Pumps can help control dust from vehicle traffic on unpaved roads.
Pumping the Water
To complete this project, the distributor integrated a system to pump water from the reservoir into two 10,000-gal water towers used to rapidly fill 4,000-gal water trucks. The system utilized two pumps, a generator and approximately 4,600 ft of Victaulic pipe. They chose a 50-hp electric motor-driven pump supplied with a quiet pack to provide reduced noise for the residential community located at the base of the hill.
Approximately two-thirds of the way up the hill, a diesel-driven 6-in. jet pump was used to propel water the remaining 1,500 ft to the jobsite reservoir where there was another 200 ft of elevation change. Overall, the water traveled a total elevation of 450 ft, incorporating more than 4,600 ft of 8-in. Victaulic pipe along with various pipe fittings, assorted valves and control measures.
Many challenges were overcome on this project, including working with the steep elevation, loose hillside conditions, the canal crossing and the overall distance. The pumps ran efficiently 24 hours a day, seven days a week, allowing the project to be completed on schedule.
Watering is a very effective dust suppressant. When applied regularly, water provides temporary stabilization to disturbed surface areas. Dust-control measures should also be applied to any industrial activity that generates large quantities of dust, particularly if this dust could be transported to a nearby body of water.
Dust from highway projects can temporarily blind motorists. Dirt particles on building sites can clog the insides of construction equipment, wearing out machines and forcing expensive repair jobs on their owners. Exposure to large amounts of airborne dust can aggravate respiratory illnesses. With all of these potential problems, developers, engineers and state officials can hardly be surprised that municipalities, federal agencies and other regulatory bodies are putting more pressure on them to limit the amount of airborne dust generated on their construction sites.

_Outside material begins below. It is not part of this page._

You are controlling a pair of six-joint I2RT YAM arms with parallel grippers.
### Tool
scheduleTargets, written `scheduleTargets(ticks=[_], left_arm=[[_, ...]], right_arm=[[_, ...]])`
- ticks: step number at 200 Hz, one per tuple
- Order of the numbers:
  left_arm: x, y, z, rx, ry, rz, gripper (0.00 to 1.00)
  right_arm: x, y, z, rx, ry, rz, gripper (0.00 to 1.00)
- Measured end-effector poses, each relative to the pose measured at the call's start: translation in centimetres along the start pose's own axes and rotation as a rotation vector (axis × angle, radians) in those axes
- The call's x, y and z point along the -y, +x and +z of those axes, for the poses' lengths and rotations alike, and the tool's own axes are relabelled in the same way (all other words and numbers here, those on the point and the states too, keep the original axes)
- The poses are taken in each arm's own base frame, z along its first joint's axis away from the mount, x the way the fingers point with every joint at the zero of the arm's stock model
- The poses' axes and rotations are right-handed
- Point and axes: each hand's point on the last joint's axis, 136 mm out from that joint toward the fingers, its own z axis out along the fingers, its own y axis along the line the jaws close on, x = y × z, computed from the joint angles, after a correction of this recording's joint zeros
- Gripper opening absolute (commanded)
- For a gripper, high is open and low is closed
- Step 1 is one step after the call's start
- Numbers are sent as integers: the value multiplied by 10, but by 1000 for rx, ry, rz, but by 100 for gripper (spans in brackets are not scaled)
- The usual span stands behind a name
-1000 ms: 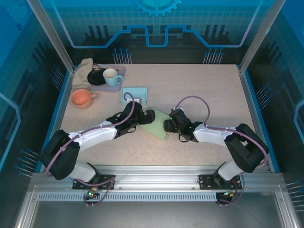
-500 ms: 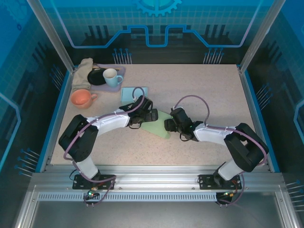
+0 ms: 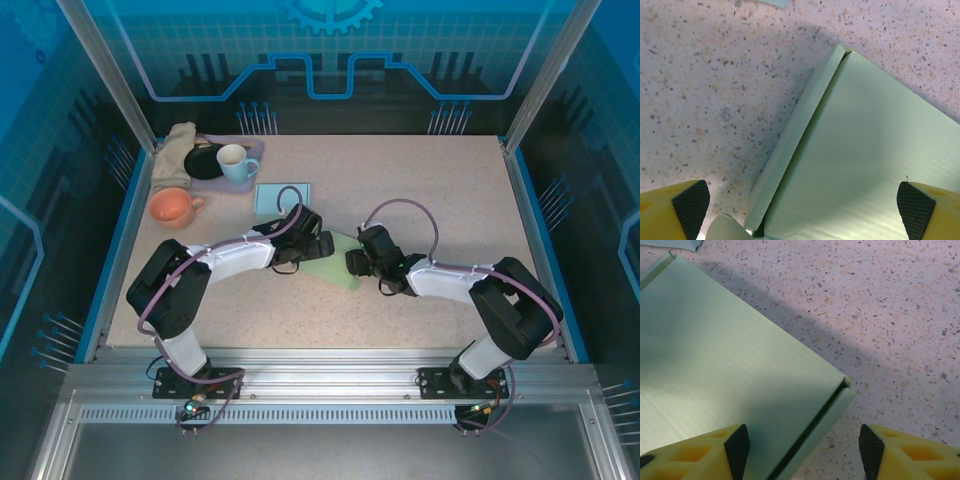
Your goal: Fold the paper box
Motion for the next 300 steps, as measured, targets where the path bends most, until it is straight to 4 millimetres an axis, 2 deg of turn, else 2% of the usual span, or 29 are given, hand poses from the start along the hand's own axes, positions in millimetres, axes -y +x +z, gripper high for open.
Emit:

Pumps can be used to control dust under numerous circumstances including: construction vehicle traffic on unpaved roads; drilling and blasting activities; sediment tracking onto paved roads; soil and debris storage piles; batch drop from front-end loaders; areas with unstabilized soil; and final grading and site stabilization.
Using Water to Settle the Dust
To wet the surface of construction areas, pumps should be used prior to any activity on the worksite. The area should be wet to a depth of cuts or equipment penetration. After clearing an area, water should be applied every two hours or sooner to prevent visible emissions.
During active operations, water should be applied 15 to 30 minutes before starting operations. A water truck should be used while grading and a fine spray or mist should be used when trenching. When screening, mist material after it drops from the screen.
Water should be applied in front of equipment. Do not water too much because muddy conditions increase the amount of trackout on the jobsite. Surfactants added to water increase penetration.
Water should be applied at the end of the day in order to allow the next day’s work area to soak overnight.